EXERCISE — Show the lines below where "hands" occurs.

RECORDED DATA —

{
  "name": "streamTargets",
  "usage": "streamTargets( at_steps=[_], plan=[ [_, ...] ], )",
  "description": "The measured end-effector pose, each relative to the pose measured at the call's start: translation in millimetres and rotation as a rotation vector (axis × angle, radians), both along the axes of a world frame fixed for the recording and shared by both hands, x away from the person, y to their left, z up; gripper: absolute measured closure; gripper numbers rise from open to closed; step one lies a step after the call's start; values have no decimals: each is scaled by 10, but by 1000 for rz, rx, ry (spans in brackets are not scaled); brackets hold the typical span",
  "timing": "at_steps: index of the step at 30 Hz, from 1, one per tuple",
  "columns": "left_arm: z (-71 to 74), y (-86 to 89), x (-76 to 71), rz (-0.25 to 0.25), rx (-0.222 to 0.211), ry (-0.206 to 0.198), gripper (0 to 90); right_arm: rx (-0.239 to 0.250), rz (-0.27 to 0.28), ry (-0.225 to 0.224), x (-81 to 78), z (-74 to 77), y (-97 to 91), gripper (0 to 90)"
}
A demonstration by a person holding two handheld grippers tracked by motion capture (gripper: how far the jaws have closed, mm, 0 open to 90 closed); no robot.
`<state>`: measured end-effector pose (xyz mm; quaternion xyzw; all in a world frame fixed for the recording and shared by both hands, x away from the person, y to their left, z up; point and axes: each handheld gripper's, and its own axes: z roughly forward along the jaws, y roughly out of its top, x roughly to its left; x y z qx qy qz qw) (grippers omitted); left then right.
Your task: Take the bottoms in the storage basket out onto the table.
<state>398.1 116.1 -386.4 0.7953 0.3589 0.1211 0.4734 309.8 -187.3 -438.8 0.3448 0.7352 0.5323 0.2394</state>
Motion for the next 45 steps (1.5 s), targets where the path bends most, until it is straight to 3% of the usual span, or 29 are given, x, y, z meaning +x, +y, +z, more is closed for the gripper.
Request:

FINISHED TASK —
  "description": "The measured end-effector pose, each relative to the pose measured at the call's start: translation in millimetres and rotation as a rotation vector (axis × angle, radians), both along the axes of a world frame fixed for the recording and shared by both hands, x away from the person, y to their left, z up; gripper: absolute measured closure; gripper numbers rise from open to closed; step one lies a step after the call's start; values have no decimals: each is scaled by 10, but by 1000 for rz, rx, ry (spans in brackets are not scaled); brackets hold the typical span",
`<state>`: measured end-effector pose (xyz mm; quaternion xyzw; all in a world frame fixed for the recording and shared by both hands, x away from the person, y to their left, z up; point and axes: each handheld gripper's, and its own axes: z roughly forward along the jaws, y roughly out of its top, x roughly to its left; x y z qx qy qz qw) (grippers omitted); left then right.

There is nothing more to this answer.